The story below glosses over the fact that the owners of this nursery made a choice to give their two daughters the weddings of a lifetime. It says this blew a hole in their budget. What is doesn’t say is that these people borrowed against their business to provide one day of extravagance for their daughters. How American of them. This is where the criminal actions of central bankers meets the stupidity, materialism and shallowness of the average American. If you can’t afford something, you don’t buy it. If you can’t afford an extravagant wedding without risking your livelihood, have a small affordable wedding. These people can blame their business failure on a struggling economy or circumstances beyond their control, but they made choices and are paying the price.

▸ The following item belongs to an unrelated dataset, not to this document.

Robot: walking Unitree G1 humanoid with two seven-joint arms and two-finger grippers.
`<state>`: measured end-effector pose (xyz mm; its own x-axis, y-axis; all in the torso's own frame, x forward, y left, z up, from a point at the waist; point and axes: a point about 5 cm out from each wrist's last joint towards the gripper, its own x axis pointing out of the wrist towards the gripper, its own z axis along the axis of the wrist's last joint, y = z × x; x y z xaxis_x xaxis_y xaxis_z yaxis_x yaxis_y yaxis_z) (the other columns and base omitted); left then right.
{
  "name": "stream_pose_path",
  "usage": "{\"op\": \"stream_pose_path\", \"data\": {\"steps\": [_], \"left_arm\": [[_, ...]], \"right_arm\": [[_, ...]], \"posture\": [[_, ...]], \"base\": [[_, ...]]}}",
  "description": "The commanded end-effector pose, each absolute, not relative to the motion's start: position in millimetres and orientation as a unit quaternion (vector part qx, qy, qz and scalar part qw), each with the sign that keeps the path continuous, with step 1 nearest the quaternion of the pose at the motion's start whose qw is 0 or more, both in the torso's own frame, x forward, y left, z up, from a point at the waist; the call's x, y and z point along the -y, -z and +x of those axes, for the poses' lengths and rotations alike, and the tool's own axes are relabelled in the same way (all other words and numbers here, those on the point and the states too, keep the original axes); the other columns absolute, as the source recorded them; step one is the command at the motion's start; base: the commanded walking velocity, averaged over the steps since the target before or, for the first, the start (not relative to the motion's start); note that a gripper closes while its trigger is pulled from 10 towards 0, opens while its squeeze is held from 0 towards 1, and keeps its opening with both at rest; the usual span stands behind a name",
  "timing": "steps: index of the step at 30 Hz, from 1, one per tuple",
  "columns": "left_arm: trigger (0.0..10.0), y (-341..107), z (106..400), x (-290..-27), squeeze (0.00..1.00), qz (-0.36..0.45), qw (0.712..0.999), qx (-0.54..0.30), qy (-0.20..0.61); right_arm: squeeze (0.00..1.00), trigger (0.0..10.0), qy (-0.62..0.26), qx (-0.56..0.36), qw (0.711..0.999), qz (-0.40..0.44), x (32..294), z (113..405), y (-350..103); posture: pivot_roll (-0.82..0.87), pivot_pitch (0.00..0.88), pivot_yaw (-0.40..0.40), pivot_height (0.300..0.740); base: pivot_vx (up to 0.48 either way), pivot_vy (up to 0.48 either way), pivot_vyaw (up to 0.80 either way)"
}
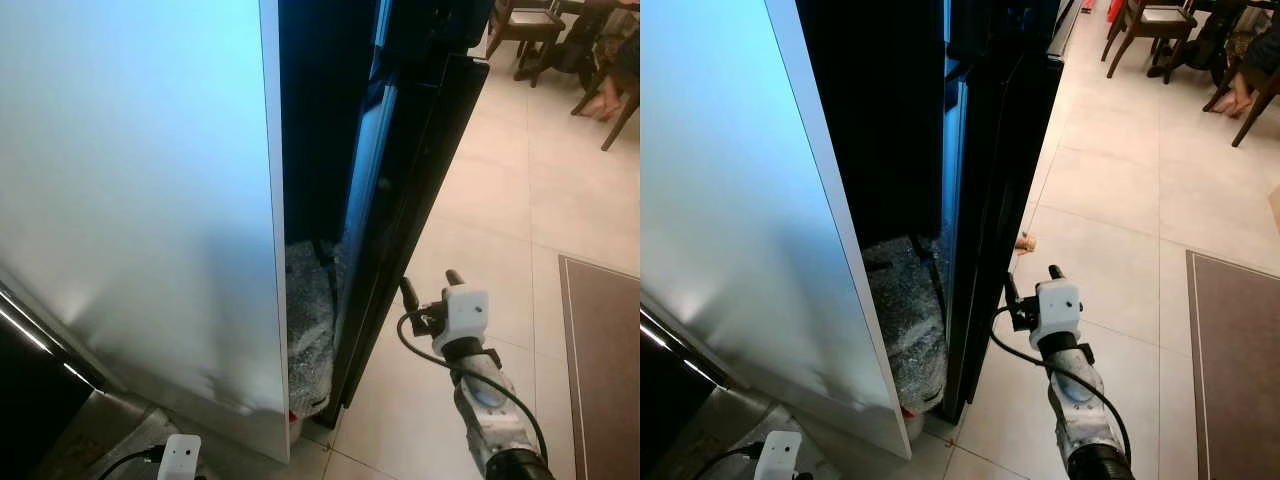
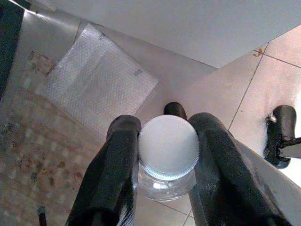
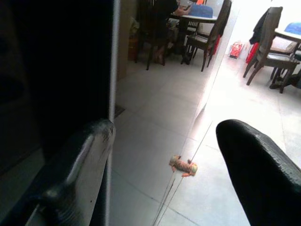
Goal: Restocking fridge
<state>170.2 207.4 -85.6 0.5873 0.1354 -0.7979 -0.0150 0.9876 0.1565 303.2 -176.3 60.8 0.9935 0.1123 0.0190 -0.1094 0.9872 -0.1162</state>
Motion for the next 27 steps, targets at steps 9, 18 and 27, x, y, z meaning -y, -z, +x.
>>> {"op": "stream_pose_path", "data": {"steps": [9, 18, 27], "left_arm": [[10.0, 87.7, 166.6, -205.4, 0.0, 0.071, 0.885, -0.459, -0.034], [10.0, 87.8, 166.3, -205.2, 0.0, 0.07, 0.885, -0.459, -0.035], [10.0, 88.2, 165.7, -204.5, 0.0, 0.07, 0.885, -0.459, -0.034]], "right_arm": [[0.0, 10.0, -0.043, 0.013, 0.997, -0.06, 188.6, 320.5, -72.0], [0.0, 10.0, -0.08, 0.009, 0.995, -0.058, 178.6, 328.1, -75.8], [0.0, 10.0, -0.041, 0.002, 0.997, -0.071, 190.8, 327.3, -72.4]], "posture": [[-0.11, 0.06, -0.041, 0.74], [-0.1, 0.059, -0.043, 0.74], [-0.1, 0.061, -0.044, 0.74]], "base": [[0.0, 0.0, 0.0], [0.0, 0.0, 0.0], [0.0, 0.0, 0.0]]}}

Until the people in this country come to their senses and realize that a debt financed lifestyle does not represent true wealth, we are destined to experience a depression for the ages. There will be thousands more small businesses that go under as the fake boom reaches its final bust stage.

” There is no means of avoiding the final collapse of a boom brought about by credit expansion. The alternative is only whether the crisis should come sooner as the result of a voluntary abandonment of further credit expansion, or later as a final and total catastrophe of the currency system involved.”Ludwig von Mises

 

Chesco nursery is among many that are withering

After 25 years, Dilworth Nursery has closed. Nationwide, so have up to 30% in the last five years, an expert said.

By Anthony R. Wood

Inquirer Staff Writer

 The Dilworth Nursery in Oxford, PA is being auctioned off.  (Photo by Tony Wood)
 
The Dilworth Nursery in Oxford, PA is being auctioned off. (Photo by Tony Wood)
 
The landscape of the nursery business began changing – and most definitely not for the better – about five years ago, but Jackie and Rick Dilworth didn’t expect theirs to end like this.

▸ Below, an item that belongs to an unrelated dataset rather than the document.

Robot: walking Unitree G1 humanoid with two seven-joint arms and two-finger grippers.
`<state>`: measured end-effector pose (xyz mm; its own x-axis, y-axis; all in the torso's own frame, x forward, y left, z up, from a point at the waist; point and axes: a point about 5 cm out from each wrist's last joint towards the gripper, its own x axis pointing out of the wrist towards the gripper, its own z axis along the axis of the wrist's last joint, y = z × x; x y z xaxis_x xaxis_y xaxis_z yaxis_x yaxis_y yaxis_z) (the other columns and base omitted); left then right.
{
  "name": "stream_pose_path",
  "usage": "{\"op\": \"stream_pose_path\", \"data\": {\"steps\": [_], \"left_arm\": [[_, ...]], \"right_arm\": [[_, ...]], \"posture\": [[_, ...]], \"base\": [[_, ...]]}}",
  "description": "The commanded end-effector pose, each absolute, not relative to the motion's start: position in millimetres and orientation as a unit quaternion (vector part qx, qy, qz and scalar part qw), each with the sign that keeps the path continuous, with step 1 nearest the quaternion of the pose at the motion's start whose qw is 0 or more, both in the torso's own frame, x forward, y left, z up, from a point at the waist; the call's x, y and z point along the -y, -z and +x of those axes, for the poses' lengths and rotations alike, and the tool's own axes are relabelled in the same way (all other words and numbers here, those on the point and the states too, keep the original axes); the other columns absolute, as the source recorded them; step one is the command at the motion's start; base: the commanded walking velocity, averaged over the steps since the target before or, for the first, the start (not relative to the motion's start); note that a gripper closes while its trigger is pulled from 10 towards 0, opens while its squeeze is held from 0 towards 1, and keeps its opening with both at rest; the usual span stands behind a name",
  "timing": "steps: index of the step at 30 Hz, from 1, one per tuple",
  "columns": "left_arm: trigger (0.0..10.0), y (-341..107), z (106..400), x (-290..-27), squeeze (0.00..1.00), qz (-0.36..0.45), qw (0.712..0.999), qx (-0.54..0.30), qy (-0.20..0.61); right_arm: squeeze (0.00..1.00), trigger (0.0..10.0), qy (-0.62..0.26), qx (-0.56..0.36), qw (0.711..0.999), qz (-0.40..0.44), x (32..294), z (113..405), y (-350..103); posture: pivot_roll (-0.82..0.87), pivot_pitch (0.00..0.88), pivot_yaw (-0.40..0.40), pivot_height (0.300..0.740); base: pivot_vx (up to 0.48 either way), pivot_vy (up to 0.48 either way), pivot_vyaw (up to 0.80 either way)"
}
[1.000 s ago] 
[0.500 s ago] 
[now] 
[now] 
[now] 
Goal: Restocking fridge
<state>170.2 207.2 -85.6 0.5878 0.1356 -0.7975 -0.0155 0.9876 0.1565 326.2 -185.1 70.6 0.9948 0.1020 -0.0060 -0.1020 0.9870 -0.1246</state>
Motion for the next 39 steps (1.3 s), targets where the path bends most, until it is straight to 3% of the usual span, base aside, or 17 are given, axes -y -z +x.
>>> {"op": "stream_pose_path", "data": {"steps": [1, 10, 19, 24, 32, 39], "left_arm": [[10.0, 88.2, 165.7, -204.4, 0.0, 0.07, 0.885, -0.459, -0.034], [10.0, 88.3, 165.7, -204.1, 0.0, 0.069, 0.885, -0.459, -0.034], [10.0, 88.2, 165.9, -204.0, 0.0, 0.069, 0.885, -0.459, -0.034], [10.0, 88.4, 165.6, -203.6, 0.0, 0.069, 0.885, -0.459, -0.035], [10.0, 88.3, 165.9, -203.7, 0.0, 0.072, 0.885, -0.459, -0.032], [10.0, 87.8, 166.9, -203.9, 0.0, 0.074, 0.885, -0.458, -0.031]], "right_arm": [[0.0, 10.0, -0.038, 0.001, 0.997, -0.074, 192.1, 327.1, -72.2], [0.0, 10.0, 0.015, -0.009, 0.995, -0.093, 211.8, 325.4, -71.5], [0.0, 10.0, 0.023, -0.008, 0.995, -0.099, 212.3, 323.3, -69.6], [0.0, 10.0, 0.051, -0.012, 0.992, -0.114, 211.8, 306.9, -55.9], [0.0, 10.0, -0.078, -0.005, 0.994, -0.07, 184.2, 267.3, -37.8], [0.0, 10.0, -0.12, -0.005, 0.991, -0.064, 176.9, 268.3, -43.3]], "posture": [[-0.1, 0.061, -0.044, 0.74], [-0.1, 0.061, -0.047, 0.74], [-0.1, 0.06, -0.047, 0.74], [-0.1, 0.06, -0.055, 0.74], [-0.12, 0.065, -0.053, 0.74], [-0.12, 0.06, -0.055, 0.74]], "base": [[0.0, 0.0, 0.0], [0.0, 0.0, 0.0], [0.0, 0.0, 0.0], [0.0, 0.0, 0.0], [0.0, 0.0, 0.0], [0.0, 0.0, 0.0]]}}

On Saturday, they circulated among thousands of their possessions – patio furniture, wood cabinets, kitchen items, the inventory of plants – while the practiced voice of an auctioneer spoke faster than the speed of the typical human’s comprehension.

As the result of a conspiracy of circumstances – most notably the struggling economy – after 25 years, the 13-acre Dilworth Nursery in East Nottingham Township, deep in Chester County near downtown Oxford, is closed for good.

The property is for sale, and the Dilworths aren’t sure where they’ll wind up.

“We never anticipated we’d go out this way,” Jackie Dilworth, 51, said. But they also knew, she said, that given the state of the industry, they could not continue to operate their wholesale-retail nursery, which specialized in unusual plantings for public gardens, arboretums, and landscape contractors.

“The business is not going to come back in our lifetime,” she said.

It certainly won’t happen soon, said Charlie Hall, a horticulture professor at Texas A&M University and an expert on industry trends.

Although hard data aren’t yet available, Hall estimated up to 30 percent of nurseries nationwide had closed in the last five years.

In the 1970s, he said, the nursery business was growing at a 14 percent annual rate, but that had slipped precipitously by the end of the 1990s.

He said that today’s twentysomethings could help revive the nursery trade eventually, but that it could take 15 years.

“It’s been a tough stretch for the nursery businesses and landscaping in general,” said Emelie Swackhamer, horticulturist at the Penn State agricultural extension in Lehigh County. For example, Waterloo Gardens retail shop recently shuttered its landmark Main Line store in Devon.

“People were using the equity they paid into their homes to pay for landscaping,” said Gregg E. Robertson, president of the Pennsylvania Nursery and Landscape Association. “That equity isn’t available anymore.

“The nurseries have been particularly hard-hit.”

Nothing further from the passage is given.